Dr. Delphine Hequet, Service de chirurgie oncologique gynécologique et sénologique, Institut Curie

La prise en charge des cancers du sein est très standardisée.

La pandémie COVID-19 a imposé des changements dans le diagnostic et la prise en charge des patientes atteintes de cancer du sein précoce et une modification majeure des pratiques de soins habituelles a été initiée dès début mars 2020.

Les objectifs de cette étude sont de :

  • Mesurer l’impact des changements de pratique en cours de pandémie en cas de cancer du sein précoce.
  • Mesurer l’impact du report de dépistage à la sortie de la crise sanitaire en France.

 

  • BDD-Covid : Registre unique des patients COVID-19 suspectés ou confirmés à l’Institut Curie.

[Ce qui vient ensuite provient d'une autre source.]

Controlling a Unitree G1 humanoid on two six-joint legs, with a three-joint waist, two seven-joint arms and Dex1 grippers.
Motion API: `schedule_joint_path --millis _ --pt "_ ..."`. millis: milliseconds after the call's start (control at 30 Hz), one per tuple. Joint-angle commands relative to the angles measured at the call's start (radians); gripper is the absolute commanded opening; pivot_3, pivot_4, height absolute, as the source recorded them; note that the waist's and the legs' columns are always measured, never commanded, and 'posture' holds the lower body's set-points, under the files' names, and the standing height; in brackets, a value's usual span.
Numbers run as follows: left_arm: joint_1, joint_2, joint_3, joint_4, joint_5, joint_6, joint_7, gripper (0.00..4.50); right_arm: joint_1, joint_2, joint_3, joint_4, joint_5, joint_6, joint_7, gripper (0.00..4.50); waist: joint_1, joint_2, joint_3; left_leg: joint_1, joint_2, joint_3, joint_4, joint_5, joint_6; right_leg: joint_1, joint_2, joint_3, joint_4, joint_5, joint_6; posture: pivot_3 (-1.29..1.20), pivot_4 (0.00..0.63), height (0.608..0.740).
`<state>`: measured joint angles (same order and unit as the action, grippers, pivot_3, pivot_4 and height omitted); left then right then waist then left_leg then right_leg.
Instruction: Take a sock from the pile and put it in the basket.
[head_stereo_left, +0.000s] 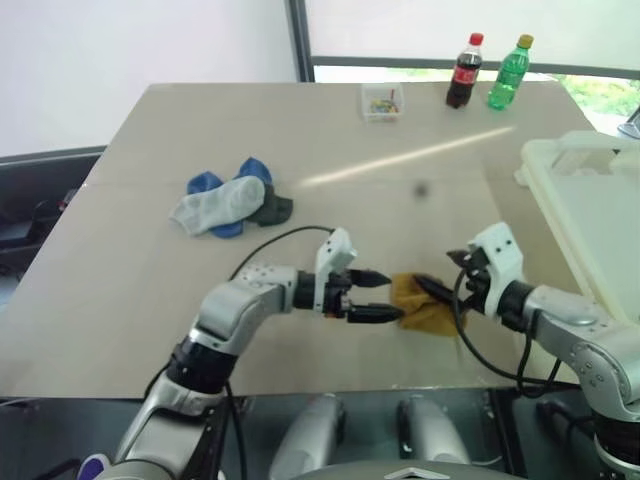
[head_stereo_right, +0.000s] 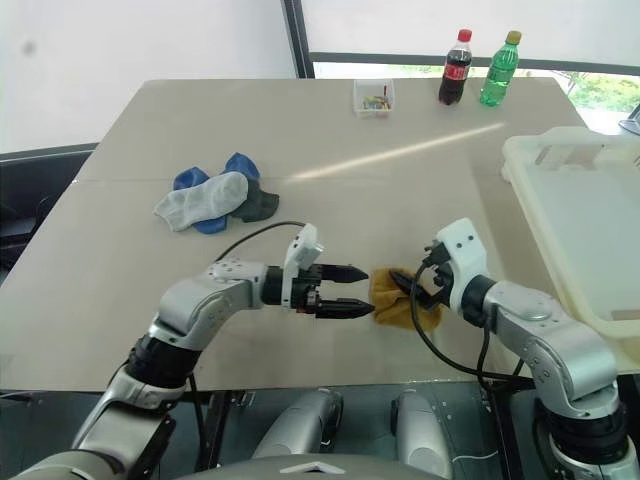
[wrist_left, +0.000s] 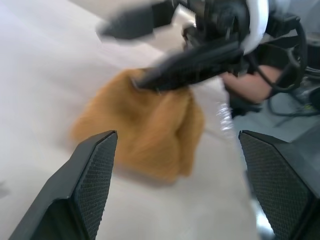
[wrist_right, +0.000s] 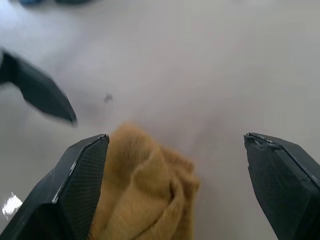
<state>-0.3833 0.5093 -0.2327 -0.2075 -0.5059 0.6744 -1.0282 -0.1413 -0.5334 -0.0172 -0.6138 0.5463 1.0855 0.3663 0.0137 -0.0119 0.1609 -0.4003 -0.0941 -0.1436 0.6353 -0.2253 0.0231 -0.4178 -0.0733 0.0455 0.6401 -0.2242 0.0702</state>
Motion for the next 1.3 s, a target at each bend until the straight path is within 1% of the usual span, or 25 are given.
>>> schedule_joint_path --millis 33,200,333,400,433,467,500,533,633,700,733,767,967,1100,1200,1300 --pt "0.083 0.051 0.074 -0.121 0.023 -0.139 -0.011 4.17 0.025 -0.04 0.028 -0.014 -0.019 0.039 -0.002 4.42 -0.001 0.0 0.0 0.0 0.0 0.0 0.0 0.0 0.0 0.0 0.0 0.0 0.0 0.0 0.0 0.0 0.15 0.74" --pt "0.151 0.133 0.136 -0.174 -0.021 -0.129 -0.033 4.17 0.041 -0.084 0.076 -0.021 -0.017 0.07 0.028 4.42 0.0 0.0 0.0 0.001 0.001 0.0 -0.001 -0.002 0.003 0.001 0.001 -0.001 -0.001 0.0 0.0 0.0 0.15 0.74" --pt "0.158 0.176 0.177 -0.179 -0.034 -0.136 -0.038 4.17 0.031 -0.132 0.168 0.021 -0.053 0.041 0.066 4.42 -0.001 0.0 0.0 0.003 0.001 0.0 -0.001 -0.002 0.003 0.003 0.002 -0.002 -0.001 0.0 0.001 0.0 0.15 0.74" --pt "0.154 0.182 0.183 -0.181 -0.033 -0.139 -0.037 4.17 0.027 -0.145 0.207 0.049 -0.068 0.02 0.089 4.03 -0.002 0.0 0.0 0.003 0.001 0.0 -0.001 -0.002 0.003 0.003 0.002 -0.002 -0.001 0.0 0.001 0.0 0.15 0.74" --pt "0.154 0.183 0.184 -0.183 -0.031 -0.141 -0.038 4.17 0.025 -0.151 0.226 0.061 -0.077 0.009 0.099 3.82 -0.002 -0.001 -0.001 0.003 0.0 0.0 -0.001 -0.002 0.003 0.003 0.003 -0.002 -0.001 0.0 0.001 0.0 0.15 0.74" --pt "0.153 0.183 0.184 -0.185 -0.031 -0.14 -0.038 4.17 0.023 -0.158 0.24 0.07 -0.087 -0.003 0.11 3.49 -0.002 -0.002 -0.001 0.003 0.001 0.0 -0.001 -0.002 0.003 0.003 0.003 -0.002 -0.001 0.0 0.001 0.0 0.15 0.74" --pt "0.153 0.182 0.186 -0.187 -0.031 -0.139 -0.035 4.17 0.02 -0.163 0.254 0.079 -0.096 -0.015 0.12 3.03 -0.003 -0.002 -0.002 0.003 0.001 0.0 -0.001 -0.002 0.003 0.003 0.003 -0.002 -0.001 0.0 0.001 0.0 0.15 0.74" --pt "0.153 0.181 0.185 -0.191 -0.031 -0.139 -0.034 4.17 0.017 -0.167 0.263 0.087 -0.1 -0.023 0.133 2.83 -0.003 -0.002 -0.002 0.003 0.001 0.0 -0.001 -0.002 0.003 0.003 0.003 -0.002 -0.001 0.0 0.001 0.0 0.15 0.74" --pt "0.153 0.176 0.187 -0.203 -0.039 -0.131 -0.027 4.17 0.011 -0.172 0.286 0.11 -0.116 -0.047 0.153 1.5 -0.005 -0.004 -0.003 0.005 0.002 0.0 -0.001 -0.002 0.003 0.005 0.002 -0.002 -0.001 0.0 0.001 0.0 0.15 0.74" --pt "0.154 0.174 0.185 -0.209 -0.043 -0.127 -0.02 4.17 0.015 -0.169 0.288 0.119 -0.126 -0.059 0.153 0.5 -0.005 -0.005 -0.004 0.006 0.002 0.0 -0.001 -0.002 0.003 0.006 0.002 -0.002 -0.001 0.0 0.001 0.0 0.15 0.74" --pt "0.154 0.174 0.185 -0.211 -0.045 -0.126 -0.017 4.17 0.017 -0.167 0.288 0.121 -0.128 -0.062 0.153 0.2 -0.005 -0.006 -0.005 0.006 0.002 0.0 -0.001 -0.002 0.003 0.006 0.002 -0.002 -0.001 0.0 0.001 0.0 0.15 0.74" --pt "0.153 0.174 0.182 -0.21 -0.044 -0.128 -0.015 4.17 0.018 -0.164 0.286 0.122 -0.13 -0.064 0.153 0.03 -0.005 -0.006 -0.005 0.006 0.002 0.0 -0.001 -0.002 0.003 0.006 0.002 -0.002 -0.001 0.0 0.001 0.0 0.15 0.74" --pt "0.144 0.163 0.179 -0.194 -0.038 -0.138 0.0 4.17 0.012 -0.066 0.193 0.133 -0.108 -0.128 0.123 0.03 -0.009 -0.011 -0.008 0.008 0.003 0.0 0.0 -0.002 0.003 0.007 0.003 -0.001 -0.001 0.0 0.001 0.0 0.15 0.74" --pt "0.129 0.145 0.185 -0.179 -0.037 -0.136 0.024 4.17 -0.007 0.011 0.093 0.106 -0.064 -0.159 0.115 0.03 -0.017 -0.011 -0.008 0.008 0.003 0.001 0.0 -0.002 0.003 0.007 0.003 -0.001 0.0 0.0 0.001 0.0 0.15 0.74" --pt "0.123 0.136 0.19 -0.172 -0.036 -0.136 0.039 4.17 -0.011 0.034 0.042 0.079 -0.036 -0.174 0.115 0.02 -0.023 -0.006 -0.005 0.007 0.003 0.001 0.0 -0.001 0.002 0.006 0.003 -0.001 0.0 0.0 0.001 0.0 0.15 0.74" --pt "0.122 0.129 0.19 -0.168 -0.031 -0.139 0.054 4.17 -0.005 0.056 0.005 0.066 -0.019 -0.187 0.11 0.02 -0.022 -0.005 -0.004 0.005 0.002 0.0 0.0 -0.001 0.002 0.004 0.003 -0.001 0.0 0.0 0.0 0.0 0.15 0.74"
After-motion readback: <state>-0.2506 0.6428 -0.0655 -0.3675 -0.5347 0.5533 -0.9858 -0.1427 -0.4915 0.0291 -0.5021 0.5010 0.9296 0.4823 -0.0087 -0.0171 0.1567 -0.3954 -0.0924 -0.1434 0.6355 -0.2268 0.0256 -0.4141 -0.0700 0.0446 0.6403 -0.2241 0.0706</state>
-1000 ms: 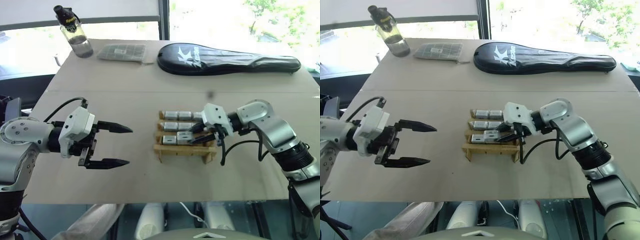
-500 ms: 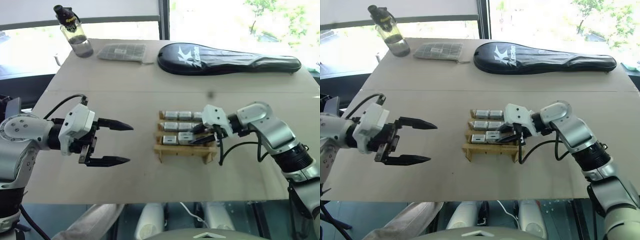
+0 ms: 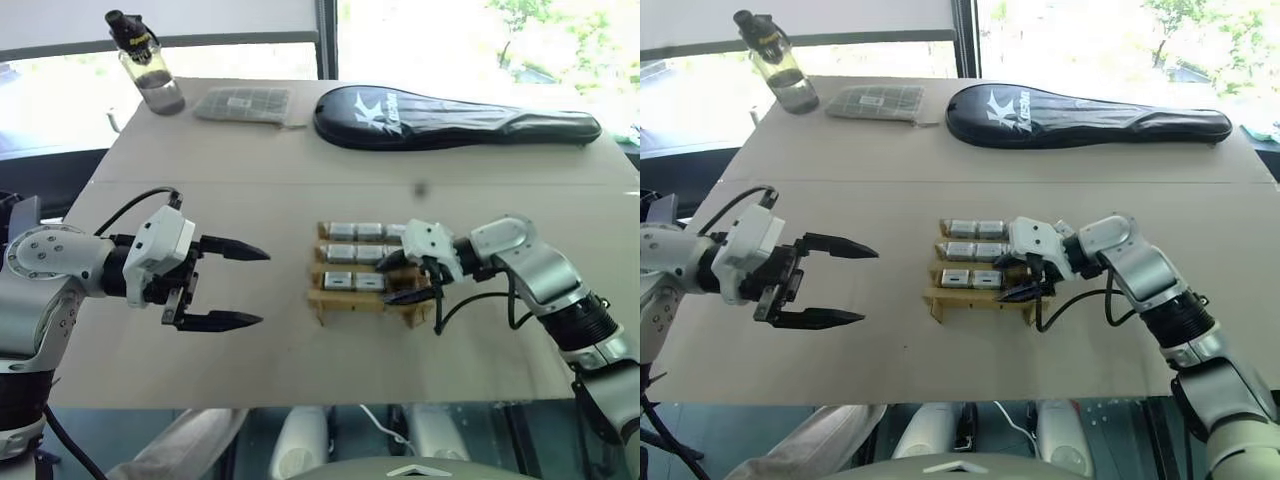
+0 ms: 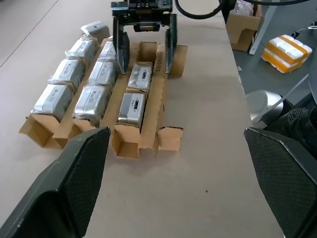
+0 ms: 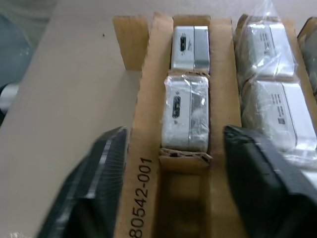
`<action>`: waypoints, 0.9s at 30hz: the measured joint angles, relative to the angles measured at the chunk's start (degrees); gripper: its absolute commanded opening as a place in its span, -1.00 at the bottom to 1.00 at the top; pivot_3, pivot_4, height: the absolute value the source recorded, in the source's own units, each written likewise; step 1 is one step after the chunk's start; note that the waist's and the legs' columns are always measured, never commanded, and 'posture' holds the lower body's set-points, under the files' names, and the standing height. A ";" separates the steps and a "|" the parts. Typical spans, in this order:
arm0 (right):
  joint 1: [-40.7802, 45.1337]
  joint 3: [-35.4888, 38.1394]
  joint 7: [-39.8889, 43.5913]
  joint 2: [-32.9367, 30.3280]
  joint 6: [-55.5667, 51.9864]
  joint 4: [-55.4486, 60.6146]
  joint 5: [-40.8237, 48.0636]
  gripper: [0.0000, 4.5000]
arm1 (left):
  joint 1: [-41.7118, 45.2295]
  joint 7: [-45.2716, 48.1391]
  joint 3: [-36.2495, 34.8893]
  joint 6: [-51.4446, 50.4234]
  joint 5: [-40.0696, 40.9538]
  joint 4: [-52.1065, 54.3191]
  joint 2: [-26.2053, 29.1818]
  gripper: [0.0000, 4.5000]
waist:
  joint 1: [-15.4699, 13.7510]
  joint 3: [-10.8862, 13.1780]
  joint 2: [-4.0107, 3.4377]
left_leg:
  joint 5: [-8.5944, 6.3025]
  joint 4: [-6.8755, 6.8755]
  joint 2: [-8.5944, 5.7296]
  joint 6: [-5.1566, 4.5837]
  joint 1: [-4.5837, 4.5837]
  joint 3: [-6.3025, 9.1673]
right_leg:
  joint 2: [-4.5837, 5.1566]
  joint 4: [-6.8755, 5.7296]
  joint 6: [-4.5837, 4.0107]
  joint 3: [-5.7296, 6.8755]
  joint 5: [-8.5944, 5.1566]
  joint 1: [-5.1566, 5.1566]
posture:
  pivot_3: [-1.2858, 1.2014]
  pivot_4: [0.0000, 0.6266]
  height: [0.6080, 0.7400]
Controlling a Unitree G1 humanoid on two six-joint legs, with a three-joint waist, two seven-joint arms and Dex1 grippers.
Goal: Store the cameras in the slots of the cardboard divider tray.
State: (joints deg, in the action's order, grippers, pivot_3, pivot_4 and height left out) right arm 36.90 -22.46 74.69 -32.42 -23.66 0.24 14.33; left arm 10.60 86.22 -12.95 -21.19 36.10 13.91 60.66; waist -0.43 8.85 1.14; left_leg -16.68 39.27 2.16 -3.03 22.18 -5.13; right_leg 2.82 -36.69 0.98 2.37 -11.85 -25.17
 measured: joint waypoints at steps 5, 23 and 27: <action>0.70 7.51 -3.39 0.11 -10.10 3.92 7.30 0.90 | 0.07 0.02 0.03 0.01 0.01 0.02 -0.01 1.00 | 0.27 0.01 -0.01 | 0.01 0.00 0.02 0.02 -0.04 0.01 | -0.01 -0.07 -0.01 -0.01 0.01 0.00 | 0.03 -0.52 1.00; -10.08 18.49 -24.06 -5.90 -14.43 3.10 1.60 0.90 | 1.89 0.47 1.92 0.37 0.03 -1.11 -0.40 1.00 | 0.01 0.00 0.00 | 0.00 -0.05 -0.01 0.01 0.05 -0.05 | 0.00 0.02 0.01 -0.07 0.00 -0.06 | 0.03 -0.52 1.00; -10.64 18.35 -25.92 -5.51 -14.76 2.90 0.86 0.90 | 2.60 0.91 2.17 0.69 -0.08 -1.58 -0.40 1.00 | 0.12 0.00 0.00 | 0.00 -0.05 -0.01 0.01 0.04 -0.04 | -0.01 0.03 0.01 -0.08 0.00 -0.06 | 0.03 -0.52 1.00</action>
State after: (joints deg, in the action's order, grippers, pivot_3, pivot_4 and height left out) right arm 26.26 -4.10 48.76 -37.93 -38.42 3.14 15.19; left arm 13.19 87.13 -10.78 -20.51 36.02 12.33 60.26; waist -0.32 8.85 1.14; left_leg -16.68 39.22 2.15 -3.02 22.22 -5.17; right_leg 2.81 -36.67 0.99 2.30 -11.86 -25.22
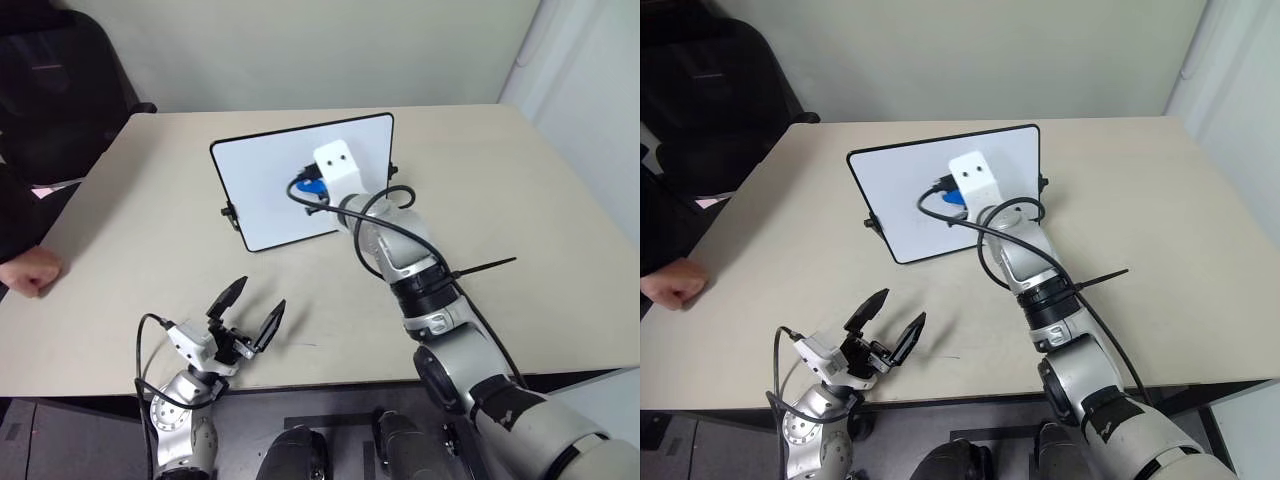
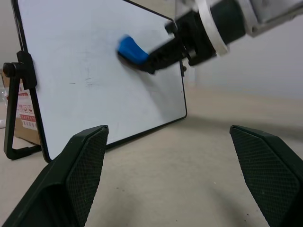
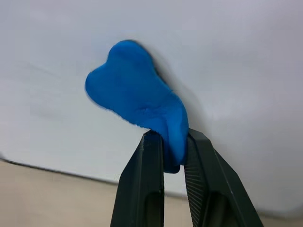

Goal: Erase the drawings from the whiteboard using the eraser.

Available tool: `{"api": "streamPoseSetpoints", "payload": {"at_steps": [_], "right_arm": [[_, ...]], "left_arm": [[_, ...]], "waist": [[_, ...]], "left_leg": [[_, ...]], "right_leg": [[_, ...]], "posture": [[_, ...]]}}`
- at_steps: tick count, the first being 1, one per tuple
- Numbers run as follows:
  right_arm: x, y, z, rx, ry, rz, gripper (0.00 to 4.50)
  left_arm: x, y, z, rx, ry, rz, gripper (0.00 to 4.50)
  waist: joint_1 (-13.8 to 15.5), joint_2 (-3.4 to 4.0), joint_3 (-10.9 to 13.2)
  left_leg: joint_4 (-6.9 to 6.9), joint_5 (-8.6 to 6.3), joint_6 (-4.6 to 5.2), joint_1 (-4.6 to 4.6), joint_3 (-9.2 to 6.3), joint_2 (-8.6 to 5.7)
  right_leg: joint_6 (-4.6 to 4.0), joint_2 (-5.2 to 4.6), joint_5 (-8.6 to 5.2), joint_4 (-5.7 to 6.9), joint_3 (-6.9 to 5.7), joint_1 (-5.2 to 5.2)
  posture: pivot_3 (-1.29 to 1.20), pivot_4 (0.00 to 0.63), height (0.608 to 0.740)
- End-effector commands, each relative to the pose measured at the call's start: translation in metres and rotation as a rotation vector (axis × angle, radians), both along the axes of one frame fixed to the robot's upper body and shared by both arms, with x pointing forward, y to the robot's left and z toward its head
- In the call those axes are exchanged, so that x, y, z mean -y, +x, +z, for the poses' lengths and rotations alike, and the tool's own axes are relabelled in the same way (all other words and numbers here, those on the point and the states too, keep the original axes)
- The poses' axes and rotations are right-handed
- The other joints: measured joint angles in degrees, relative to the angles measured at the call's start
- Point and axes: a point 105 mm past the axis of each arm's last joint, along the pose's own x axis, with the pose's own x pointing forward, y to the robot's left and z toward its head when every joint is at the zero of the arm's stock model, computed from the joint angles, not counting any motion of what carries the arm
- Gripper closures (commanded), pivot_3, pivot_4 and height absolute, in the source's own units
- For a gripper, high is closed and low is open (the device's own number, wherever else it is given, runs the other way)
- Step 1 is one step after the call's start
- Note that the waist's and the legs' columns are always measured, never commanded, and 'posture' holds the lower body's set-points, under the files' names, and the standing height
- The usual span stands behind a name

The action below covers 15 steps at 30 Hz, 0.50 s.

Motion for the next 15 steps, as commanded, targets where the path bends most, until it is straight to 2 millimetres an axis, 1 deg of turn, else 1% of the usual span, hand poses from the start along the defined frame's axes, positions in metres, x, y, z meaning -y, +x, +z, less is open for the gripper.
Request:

Dr Paul Cottu, chef adjoint du Département d’oncologie médicale à l’Institut Curie, Dr Laurence Bozec, Département d’oncologie médicale à l’Institut Curie et Dr Xavier Paoletti, équipe Méthode statistiques pour la médecine personnalisée, Institut Curie

La prise en charge oncologique des patients est directement impactée par leur statut SARS-CoV-2. Différents départements sur les trois sites de l’Institut Curie ont mis en place des fichiers séparés pour identifier et suivre les patients suspectés COVID-19 : un registre unique et exhaustif est nécessaire.

Les objectifs de cette étude sont de disposer d’une base, commune à tous les médecins sur les 3 sites de l’Institut Curie, des patients suspectés ou confirmés COVID-19 quel que soit le département (consultable par tous, restriction en écriture) qui permettra de :

  • Les identifier et de connaître les éléments suspects (symptômes, imagerie, tests etc.).
  • Savoir où ils sont pris en charge.
  • Tracer les possibles modifications de leur prise en charge oncologique et infectieuse.
  • Suivre leur évolution.
  • Effectuer des recherches secondaires.